The 1979 Mini-Series is the most accurate of film adaptations. Jeremy Brett (Sherlock Holmes) as Maxim de Winter is dark and could snap at the smallest provocation. Joanna David (mother of Emilia Fox) is a bit old for the role of a young woman in her early 20’s but of all the ladies who’ve played the role of “I” in a film adaptation she is the most plain in appearance and has the look of a paid companion.
This production is high on the list of film adaptations of Rebecca
#3 – Laurence Olivier and Joan Fontaine [1940, Hitchcock USA| CAN]
The most famous version of Rebecca is without a doubt the 1940 Hitchcock version with Laurence Olivier and Joan Fontaine as Mr. and Mrs. de Winter. Did you know that Vivien Leigh and Loretta Young were tested for the role of “I”? When you consider the options, Joan Fontaine was an excellent choice as “I” with her timidity. Laurence Olivier on the other hand was an excellent choice as Maxim de Winter who is intense and brooding.

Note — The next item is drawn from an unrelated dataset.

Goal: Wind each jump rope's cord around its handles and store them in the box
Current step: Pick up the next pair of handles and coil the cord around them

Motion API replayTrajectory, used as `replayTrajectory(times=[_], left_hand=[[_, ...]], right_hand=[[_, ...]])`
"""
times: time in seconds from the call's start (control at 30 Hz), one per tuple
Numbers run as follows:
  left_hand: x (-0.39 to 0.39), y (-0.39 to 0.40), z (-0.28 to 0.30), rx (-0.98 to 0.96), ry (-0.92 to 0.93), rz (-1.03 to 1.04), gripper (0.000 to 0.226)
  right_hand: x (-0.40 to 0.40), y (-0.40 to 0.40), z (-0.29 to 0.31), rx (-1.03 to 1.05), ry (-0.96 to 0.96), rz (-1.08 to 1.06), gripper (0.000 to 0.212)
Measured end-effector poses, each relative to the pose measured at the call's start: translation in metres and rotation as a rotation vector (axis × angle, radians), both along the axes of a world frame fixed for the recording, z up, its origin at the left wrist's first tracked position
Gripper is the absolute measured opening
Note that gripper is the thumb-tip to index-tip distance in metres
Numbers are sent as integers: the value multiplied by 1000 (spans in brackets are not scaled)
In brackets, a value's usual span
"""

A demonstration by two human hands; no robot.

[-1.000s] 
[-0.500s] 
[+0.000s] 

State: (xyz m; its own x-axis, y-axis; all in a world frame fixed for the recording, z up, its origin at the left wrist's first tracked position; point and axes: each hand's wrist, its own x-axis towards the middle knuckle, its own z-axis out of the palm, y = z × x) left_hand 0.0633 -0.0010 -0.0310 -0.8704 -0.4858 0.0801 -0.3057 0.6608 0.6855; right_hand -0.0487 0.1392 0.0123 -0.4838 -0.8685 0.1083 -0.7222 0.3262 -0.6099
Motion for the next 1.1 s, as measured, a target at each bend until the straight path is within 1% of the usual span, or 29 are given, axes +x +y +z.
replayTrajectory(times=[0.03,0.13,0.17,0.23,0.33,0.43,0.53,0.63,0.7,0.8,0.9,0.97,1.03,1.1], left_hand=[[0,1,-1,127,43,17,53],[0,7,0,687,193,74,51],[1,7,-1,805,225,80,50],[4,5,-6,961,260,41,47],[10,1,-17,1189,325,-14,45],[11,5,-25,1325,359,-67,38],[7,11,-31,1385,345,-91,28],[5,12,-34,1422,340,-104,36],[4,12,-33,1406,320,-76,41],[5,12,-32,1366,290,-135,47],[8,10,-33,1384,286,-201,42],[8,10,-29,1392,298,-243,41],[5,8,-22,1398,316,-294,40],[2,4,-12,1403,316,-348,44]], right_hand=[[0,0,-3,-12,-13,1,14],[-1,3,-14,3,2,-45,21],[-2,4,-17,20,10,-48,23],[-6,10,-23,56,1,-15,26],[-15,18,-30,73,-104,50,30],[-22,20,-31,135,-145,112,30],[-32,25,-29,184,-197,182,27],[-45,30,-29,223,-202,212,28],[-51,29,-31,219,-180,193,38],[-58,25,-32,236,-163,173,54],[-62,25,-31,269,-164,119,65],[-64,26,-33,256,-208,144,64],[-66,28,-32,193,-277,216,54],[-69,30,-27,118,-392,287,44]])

And thanks to Alfred Hitchcock‘s suspenseful direction and the beautiful black and white cinematography, the movie’s mood is enhanced for the better.
#4 – Charles Dance and Emilia Fox [1997, PBS Mini-Series USA | CAN]
I remember watching this version when I was a young teen and thinking Charles Dance was the bee’s knees. He was so sexy. After reading the book in high school I realized he was much too old to play the role of Maxim de Winter (a widower of the age of 42) but I did love how gruff and realistic his performance seems to be.
This marked the first leading role for Emilia Fox (the daughter of Joanna David from 1979 Mini-Series) after appearing as Georgiana Darcy two years earlier in Pride and Prejudice. While I appreciated Ms. Fox’s youth, I kept thinking Maxim would have nothing to do with her due to the way she always looks as if she has a secret on her lips.
Diana Rigg gives a unique performance as a sympathetic Mrs. Danvers, the housekeeper who is obsessed with Rebecca’s memory.
FYI – the Prime Video version of Rebecca includes a couple of extra scenes (the honeymoon – with a scene of nudity – and meeting Grandma). These are not included in the DVD that is in my collection.
#5 – James Mason [1962, Theater 62]
This teleplay has thankfully been preserved for history. Based on the 1940 Hitchcock motion picture starring Laurence Olivier, this teleplay was a live and truncated performance on television complete with commercials. While the quality of the film and sound is imperfect, this is definitely worth watching if you are an Amazon Prime member and have an extra hour to spare.
James Mason fans will want to see him as Maxim de Winter in this teleplay. History fans will want to see the commercials from 1962.